To set the stage, what is linear algebra? Well, it’s basically a fancy way of saying “how to do math with lines and planes.” But don’t let that fool you this stuff can be incredibly useful for data science!
So why should you care about linear algebra? For starters, it’s essential for understanding machine learning algorithms. Without it, you might as well be trying to solve a Rubik’s cube blindfolded (and trust us, that’s not easy).
We recommend checking out our new book “Linear Algebra for Machine Learning” which includes step-by-step tutorials and Python source code files.
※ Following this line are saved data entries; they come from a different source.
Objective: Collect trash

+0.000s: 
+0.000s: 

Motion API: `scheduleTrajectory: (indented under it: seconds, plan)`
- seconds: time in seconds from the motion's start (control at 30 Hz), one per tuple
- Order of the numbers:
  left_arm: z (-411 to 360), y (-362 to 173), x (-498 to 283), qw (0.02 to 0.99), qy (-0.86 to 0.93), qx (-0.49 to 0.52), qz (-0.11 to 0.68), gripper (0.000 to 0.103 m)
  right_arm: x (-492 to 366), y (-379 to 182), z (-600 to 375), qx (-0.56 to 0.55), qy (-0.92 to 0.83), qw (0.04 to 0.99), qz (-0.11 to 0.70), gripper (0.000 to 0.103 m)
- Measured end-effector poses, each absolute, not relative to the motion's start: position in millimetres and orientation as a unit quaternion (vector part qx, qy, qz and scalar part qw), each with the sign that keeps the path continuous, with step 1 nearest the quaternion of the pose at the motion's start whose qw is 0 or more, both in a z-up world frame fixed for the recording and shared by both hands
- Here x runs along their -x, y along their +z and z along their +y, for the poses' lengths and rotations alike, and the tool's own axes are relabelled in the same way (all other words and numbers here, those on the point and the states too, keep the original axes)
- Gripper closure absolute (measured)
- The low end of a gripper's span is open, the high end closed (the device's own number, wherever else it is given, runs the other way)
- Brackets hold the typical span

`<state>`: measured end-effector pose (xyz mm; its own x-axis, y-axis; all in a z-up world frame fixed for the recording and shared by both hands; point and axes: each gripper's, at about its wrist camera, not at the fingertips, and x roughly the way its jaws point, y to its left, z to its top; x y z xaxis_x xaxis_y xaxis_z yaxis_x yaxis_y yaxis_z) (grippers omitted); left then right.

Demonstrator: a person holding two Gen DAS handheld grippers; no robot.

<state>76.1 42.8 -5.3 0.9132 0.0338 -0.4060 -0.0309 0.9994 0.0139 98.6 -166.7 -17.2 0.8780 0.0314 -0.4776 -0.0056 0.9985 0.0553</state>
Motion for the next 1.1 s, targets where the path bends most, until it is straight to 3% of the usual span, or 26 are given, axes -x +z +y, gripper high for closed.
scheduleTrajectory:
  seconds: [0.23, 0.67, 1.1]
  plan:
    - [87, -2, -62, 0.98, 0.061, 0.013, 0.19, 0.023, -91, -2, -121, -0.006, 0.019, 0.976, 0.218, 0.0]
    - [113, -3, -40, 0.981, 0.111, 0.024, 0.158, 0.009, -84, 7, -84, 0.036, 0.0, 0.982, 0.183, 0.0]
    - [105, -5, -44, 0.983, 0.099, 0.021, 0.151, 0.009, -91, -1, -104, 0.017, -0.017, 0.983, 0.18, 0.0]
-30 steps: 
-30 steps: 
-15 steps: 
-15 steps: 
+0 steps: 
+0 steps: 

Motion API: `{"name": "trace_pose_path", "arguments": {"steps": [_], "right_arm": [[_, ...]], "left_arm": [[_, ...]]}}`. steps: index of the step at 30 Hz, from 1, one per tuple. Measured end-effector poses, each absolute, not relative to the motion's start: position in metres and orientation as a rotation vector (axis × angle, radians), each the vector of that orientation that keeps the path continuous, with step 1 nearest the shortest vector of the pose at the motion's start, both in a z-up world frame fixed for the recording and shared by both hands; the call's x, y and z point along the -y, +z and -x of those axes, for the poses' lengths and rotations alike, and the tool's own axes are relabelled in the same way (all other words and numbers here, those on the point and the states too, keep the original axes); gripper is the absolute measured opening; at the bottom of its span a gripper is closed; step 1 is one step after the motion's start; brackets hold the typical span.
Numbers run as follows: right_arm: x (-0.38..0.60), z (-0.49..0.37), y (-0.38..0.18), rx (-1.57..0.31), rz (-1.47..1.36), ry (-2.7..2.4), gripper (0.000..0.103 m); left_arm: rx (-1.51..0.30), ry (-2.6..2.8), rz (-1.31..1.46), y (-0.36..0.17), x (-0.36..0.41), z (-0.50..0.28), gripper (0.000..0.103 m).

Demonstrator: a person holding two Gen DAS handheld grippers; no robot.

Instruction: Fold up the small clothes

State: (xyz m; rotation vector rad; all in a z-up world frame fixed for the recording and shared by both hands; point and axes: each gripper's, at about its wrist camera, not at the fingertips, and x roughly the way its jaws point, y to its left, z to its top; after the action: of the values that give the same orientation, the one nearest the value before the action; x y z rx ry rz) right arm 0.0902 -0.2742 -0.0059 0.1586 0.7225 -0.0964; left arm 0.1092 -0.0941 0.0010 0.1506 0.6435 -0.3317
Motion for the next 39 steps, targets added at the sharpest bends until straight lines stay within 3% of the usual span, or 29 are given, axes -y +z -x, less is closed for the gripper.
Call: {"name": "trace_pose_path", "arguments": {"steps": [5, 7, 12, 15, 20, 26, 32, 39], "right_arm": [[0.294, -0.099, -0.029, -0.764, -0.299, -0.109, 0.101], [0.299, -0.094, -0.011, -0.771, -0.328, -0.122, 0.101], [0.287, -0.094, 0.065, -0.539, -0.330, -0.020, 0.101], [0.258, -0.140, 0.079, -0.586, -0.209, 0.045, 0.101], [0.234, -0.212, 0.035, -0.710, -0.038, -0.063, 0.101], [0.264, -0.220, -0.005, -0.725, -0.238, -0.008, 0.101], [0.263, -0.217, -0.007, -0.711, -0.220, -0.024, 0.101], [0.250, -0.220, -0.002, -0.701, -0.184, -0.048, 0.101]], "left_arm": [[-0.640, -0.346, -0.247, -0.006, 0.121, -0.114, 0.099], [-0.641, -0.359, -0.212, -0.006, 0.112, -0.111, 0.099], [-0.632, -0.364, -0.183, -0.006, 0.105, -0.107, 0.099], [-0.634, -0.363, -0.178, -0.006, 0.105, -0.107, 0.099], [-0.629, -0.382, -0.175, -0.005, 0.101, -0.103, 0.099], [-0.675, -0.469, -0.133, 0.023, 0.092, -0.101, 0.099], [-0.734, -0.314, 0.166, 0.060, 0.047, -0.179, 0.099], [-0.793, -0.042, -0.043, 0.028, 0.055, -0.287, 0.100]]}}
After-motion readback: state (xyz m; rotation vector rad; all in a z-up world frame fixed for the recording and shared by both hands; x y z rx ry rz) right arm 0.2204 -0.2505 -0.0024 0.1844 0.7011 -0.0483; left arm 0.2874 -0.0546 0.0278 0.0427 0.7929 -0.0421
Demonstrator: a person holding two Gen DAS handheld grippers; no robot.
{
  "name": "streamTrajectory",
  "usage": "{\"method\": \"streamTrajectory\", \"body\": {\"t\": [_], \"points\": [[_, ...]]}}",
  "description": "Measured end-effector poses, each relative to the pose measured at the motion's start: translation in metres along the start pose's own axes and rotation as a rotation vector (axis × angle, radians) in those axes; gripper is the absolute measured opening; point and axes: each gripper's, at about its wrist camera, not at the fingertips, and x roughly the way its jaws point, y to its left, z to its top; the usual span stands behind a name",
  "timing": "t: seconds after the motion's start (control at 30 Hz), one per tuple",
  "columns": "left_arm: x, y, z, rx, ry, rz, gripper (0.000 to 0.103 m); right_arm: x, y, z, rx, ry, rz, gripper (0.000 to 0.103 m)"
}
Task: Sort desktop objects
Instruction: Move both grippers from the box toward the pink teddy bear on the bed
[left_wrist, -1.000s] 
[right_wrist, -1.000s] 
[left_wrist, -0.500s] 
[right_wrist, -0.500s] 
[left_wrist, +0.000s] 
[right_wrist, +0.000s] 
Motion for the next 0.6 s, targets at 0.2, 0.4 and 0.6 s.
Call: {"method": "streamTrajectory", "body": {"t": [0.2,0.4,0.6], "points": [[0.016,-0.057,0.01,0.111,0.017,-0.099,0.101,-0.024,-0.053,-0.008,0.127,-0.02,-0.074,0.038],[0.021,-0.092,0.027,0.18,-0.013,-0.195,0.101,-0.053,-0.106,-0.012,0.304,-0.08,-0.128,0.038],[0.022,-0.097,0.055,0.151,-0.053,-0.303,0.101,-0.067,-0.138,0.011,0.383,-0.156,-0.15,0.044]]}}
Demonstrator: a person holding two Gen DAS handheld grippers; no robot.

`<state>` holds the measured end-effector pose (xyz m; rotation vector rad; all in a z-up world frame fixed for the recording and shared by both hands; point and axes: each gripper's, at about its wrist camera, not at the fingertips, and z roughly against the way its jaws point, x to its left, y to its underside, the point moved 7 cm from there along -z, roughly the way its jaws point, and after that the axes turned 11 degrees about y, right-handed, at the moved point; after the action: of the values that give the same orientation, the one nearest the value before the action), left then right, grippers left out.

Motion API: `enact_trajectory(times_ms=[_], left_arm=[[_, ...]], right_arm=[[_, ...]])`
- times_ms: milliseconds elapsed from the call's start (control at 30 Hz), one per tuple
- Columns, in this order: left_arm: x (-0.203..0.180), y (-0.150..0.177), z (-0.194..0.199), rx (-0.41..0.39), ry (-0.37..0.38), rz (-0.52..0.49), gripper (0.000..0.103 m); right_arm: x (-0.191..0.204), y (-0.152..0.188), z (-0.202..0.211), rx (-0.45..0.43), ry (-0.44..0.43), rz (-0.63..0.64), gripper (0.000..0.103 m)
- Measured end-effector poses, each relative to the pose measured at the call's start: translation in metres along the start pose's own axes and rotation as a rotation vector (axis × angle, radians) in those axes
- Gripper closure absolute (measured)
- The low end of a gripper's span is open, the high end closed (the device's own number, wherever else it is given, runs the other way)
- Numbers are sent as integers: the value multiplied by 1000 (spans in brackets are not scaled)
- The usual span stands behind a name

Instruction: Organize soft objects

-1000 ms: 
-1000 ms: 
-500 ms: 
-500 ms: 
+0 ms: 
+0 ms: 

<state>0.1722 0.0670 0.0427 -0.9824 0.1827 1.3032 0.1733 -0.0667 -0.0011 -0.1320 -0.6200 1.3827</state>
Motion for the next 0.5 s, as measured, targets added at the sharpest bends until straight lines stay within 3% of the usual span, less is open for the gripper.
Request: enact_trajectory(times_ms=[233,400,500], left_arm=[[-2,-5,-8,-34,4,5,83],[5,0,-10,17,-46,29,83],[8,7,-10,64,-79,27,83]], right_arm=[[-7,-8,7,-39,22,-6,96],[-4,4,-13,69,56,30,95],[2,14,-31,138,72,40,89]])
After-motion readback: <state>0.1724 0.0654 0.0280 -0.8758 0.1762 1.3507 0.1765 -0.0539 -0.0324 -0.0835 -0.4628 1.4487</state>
Now, Time to get going with some examples. Say you have a dataset with two features (x1 and x2) and one target variable (y). You want to find the line that best fits this data in other words, the line of “best fit.” This is where linear algebra comes in handy!
To do this, we’ll use matrix multiplication. First, let’s create a dataset with some made-up numbers:
# Import necessary libraries
import numpy as np # Importing numpy library for matrix operations
from matplotlib import pyplot as plt # Importing matplotlib library for data visualization
# Create dataset with made-up numbers
x1 = [2, 4, 6] # Creating a list of values for feature x1
x2 = [3, 5, 7] # Creating a list of values for feature x2
y = [8, 10, 12] # Creating a list of values for target variable y
data = list(zip(x1, x2, y)) # Combining the three lists into one dataset using the zip function
Next, we’ll create a matrix of our data:
# Create X and Y matrices
# X is a matrix containing the values of x1 and x2 from the data
# Y is a matrix containing the values of y from the data
X = np.array([[xi1, xi2] for (xi1, xi2), _ in data]) # corrected syntax for creating X matrix
Y = np.array([yi for _, yi in data]) # corrected syntax for creating Y matrix
Now we can use matrix multiplication to find the line of best fit:
# Import numpy library and rename linalg module as LA
import numpy as np
from numpy import linalg as LA
# Define X and Y as arrays containing data points
X = [1, 2, 3, 4, 5]
Y = [2, 4, 6, 8, 10]
# Use numpy's linalg module to calculate the coefficients for the line of best fit
coefficients = np.linalg.lstsq(X, Y)[0] # lstsq function returns the least-squares solution to a linear matrix equation
# The [0] index is used to access the first element of the returned tuple, which contains the coefficients for the line of best fit
# Print the calculated coefficients
print(coefficients)
And that’s it! We now have the line of best fit for our data:
y = -1.3 + 2.5×1 + 4.8×2
It may seem intimidating at first, but with a little practice and some helpful resources (like our book), anyone can learn this stuff. And trust us, it’s worth the effort if you want to be a data scientist!